* _TASK INSTRUCTIONS_
Without the pictures, restate all of the data below word for word.

[[ INFORMATION SHOWN open ]]

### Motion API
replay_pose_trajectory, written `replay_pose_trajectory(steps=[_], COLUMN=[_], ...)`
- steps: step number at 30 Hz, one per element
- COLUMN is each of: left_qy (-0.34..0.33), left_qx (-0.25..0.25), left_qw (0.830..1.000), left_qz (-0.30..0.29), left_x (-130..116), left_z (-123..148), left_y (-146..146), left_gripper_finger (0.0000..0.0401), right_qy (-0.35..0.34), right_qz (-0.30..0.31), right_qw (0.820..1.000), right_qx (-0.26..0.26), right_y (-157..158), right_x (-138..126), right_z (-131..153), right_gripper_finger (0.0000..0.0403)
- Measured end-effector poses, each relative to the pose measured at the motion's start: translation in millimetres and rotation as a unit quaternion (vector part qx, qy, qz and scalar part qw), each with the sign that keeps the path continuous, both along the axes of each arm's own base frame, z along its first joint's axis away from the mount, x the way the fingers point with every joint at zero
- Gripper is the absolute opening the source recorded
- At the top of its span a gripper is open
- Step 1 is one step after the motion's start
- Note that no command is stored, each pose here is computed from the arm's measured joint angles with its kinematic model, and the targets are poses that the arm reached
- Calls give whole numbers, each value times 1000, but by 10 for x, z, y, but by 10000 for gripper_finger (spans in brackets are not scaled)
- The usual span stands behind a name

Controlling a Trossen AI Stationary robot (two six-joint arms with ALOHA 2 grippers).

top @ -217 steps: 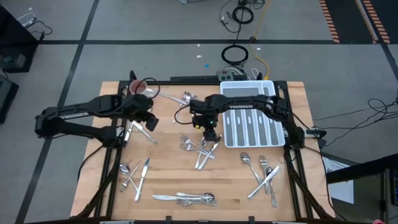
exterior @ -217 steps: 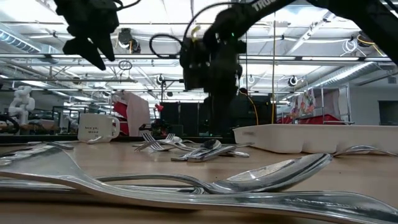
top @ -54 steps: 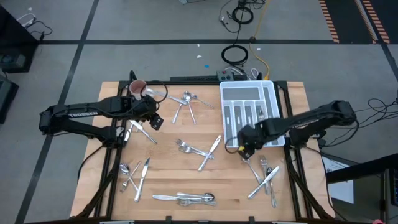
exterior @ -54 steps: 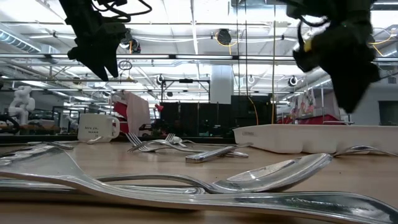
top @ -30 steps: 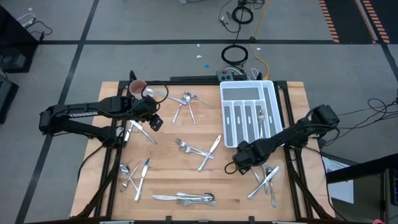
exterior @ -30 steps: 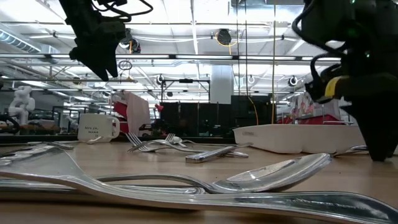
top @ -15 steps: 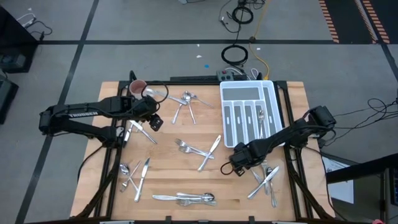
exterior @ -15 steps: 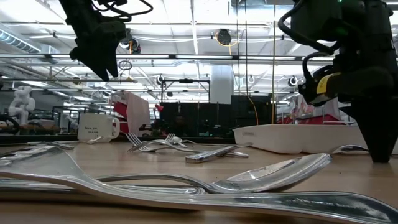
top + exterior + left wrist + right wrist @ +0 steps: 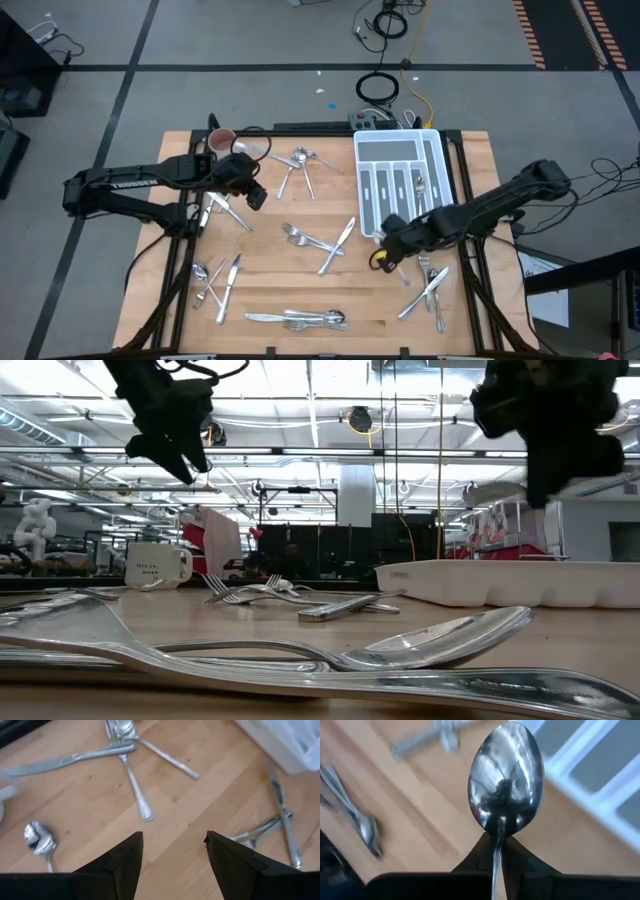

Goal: Sort silverware
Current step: Put the silver spoon into the silverware tray

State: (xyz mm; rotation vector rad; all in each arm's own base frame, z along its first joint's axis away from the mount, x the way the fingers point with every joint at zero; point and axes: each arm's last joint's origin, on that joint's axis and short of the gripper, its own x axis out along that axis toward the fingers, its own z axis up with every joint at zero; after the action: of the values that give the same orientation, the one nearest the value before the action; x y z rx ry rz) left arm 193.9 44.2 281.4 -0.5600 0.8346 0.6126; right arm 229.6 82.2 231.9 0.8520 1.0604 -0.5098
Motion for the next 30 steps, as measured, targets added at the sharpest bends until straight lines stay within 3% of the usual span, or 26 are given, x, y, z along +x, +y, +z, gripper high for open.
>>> replay_pose_trajectory(steps=[4, 7, 11, 14, 17, 20, 26, 30], left_qy=[-71, -189, -340, -390, -392, -365, -307, -297], left_qx=[-9, -14, 34, 95, 160, 209, 301, 331], left_qw=[997, 981, 929, 886, 858, 846, 809, 787], left_qz=[-18, -52, -140, -231, -291, -326, -400, -428], left_x=[105, 252, 411, 488, 573, 670, 867, 1003], left_z=[81, 249, 537, 643, 632, 540, 335, 295], left_y=[5, 13, 10, -9, -8, 10, 9, -20], left_gripper_finger=[223, 223, 223, 223, 223, 223, 223, 223], right_qy=[-89, -161, -260, -324, -366, -386, -394, -396], right_qz=[-15, 0, 38, 78, 106, 125, 158, 165], right_qw=[996, 987, 964, 942, 924, 914, 905, 903], right_qx=[-11, -16, -35, -36, -27, -21, 7, 14], right_y=[-120, -210, -297, -349, -404, -453, -530, -559], right_x=[-14, 18, 90, 151, 201, 229, 240, 243], right_z=[236, 399, 605, 730, 808, 843, 856, 859], right_gripper_finger=[0, 0, 0, 0, 0, 0, 0, 0])
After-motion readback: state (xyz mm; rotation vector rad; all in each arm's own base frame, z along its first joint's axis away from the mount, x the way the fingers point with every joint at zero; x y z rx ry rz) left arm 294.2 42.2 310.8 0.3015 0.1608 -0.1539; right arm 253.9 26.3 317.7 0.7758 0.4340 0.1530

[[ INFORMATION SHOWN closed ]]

* _SOLUTION BELOW_
### Motion API
replay_pose_trajectory, written `replay_pose_trajectory(steps=[_], COLUMN=[_], ...)`
- steps: step number at 30 Hz, one per element
- COLUMN is each of: left_qy (-0.34..0.33), left_qx (-0.25..0.25), left_qw (0.830..1.000), left_qz (-0.30..0.29), left_x (-130..116), left_z (-123..148), left_y (-146..146), left_gripper_finger (0.0000..0.0401), right_qy (-0.35..0.34), right_qz (-0.30..0.31), right_qw (0.820..1.000), right_qx (-0.26..0.26), right_y (-157..158), right_x (-138..126), right_z (-131..153), right_gripper_finger (0.0000..0.0403)
- Measured end-effector poses, each relative to the pose measured at the motion's start: translation in millimetres and rotation as a unit quaternion (vector part qx, qy, qz and scalar part qw), each with the sign that keeps the path continuous, both along the axes of each arm's own base frame, z along its first joint's axis away from the mount, x the way the fingers point with every joint at zero
- Gripper is the absolute opening the source recorded
- At the top of its span a gripper is open
- Step 1 is one step after the motion's start
- Note that no command is stored, each pose here is computed from the arm's measured joint angles with its kinematic model, and the targets are poses that the arm reached
- Calls give whole numbers, each value times 1000, but by 10 for x, z, y, but by 10000 for gripper_finger (spans in brackets are not scaled)
- The usual span stands behind a name

Controlling a Trossen AI Stationary robot (two six-joint arms with ALOHA 2 grippers).

top @ -217 steps: 
exterior @ -217 steps: 
top @ -54 steps: 
exterior @ -54 steps: 
top @ -30 steps: 
exterior @ -30 steps: 
top @ -15 steps: 
exterior @ -15 steps: 
top + exterior + left wrist + right wrist @ +0 steps: 

Goal: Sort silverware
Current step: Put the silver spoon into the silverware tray

State: (xyz mm; rotation vector rad; all in each arm's own base frame, z along its first joint's axis away from the mount, x the way the fingers point with every joint at zero; point and axes: each arm's last joint's origin, on that joint's axis and short of the gripper, its own x axis out along that axis toward the fingers, its own z axis up with every joint at zero; after the action: of the values that give the same orientation, the one nearest the value before the action; x y z rx ry rz) left arm 193.9 44.2 281.4 -0.5600 0.8346 0.6126; right arm 229.6 82.2 231.9 0.8520 1.0604 -0.5098
Motion for the next 30 steps, as measured, targets added at the sharpest bends until straight lines stay within 3% of the usual span, or 26 are given, x, y, z along +x, +y, +z, gripper high for open.
>>> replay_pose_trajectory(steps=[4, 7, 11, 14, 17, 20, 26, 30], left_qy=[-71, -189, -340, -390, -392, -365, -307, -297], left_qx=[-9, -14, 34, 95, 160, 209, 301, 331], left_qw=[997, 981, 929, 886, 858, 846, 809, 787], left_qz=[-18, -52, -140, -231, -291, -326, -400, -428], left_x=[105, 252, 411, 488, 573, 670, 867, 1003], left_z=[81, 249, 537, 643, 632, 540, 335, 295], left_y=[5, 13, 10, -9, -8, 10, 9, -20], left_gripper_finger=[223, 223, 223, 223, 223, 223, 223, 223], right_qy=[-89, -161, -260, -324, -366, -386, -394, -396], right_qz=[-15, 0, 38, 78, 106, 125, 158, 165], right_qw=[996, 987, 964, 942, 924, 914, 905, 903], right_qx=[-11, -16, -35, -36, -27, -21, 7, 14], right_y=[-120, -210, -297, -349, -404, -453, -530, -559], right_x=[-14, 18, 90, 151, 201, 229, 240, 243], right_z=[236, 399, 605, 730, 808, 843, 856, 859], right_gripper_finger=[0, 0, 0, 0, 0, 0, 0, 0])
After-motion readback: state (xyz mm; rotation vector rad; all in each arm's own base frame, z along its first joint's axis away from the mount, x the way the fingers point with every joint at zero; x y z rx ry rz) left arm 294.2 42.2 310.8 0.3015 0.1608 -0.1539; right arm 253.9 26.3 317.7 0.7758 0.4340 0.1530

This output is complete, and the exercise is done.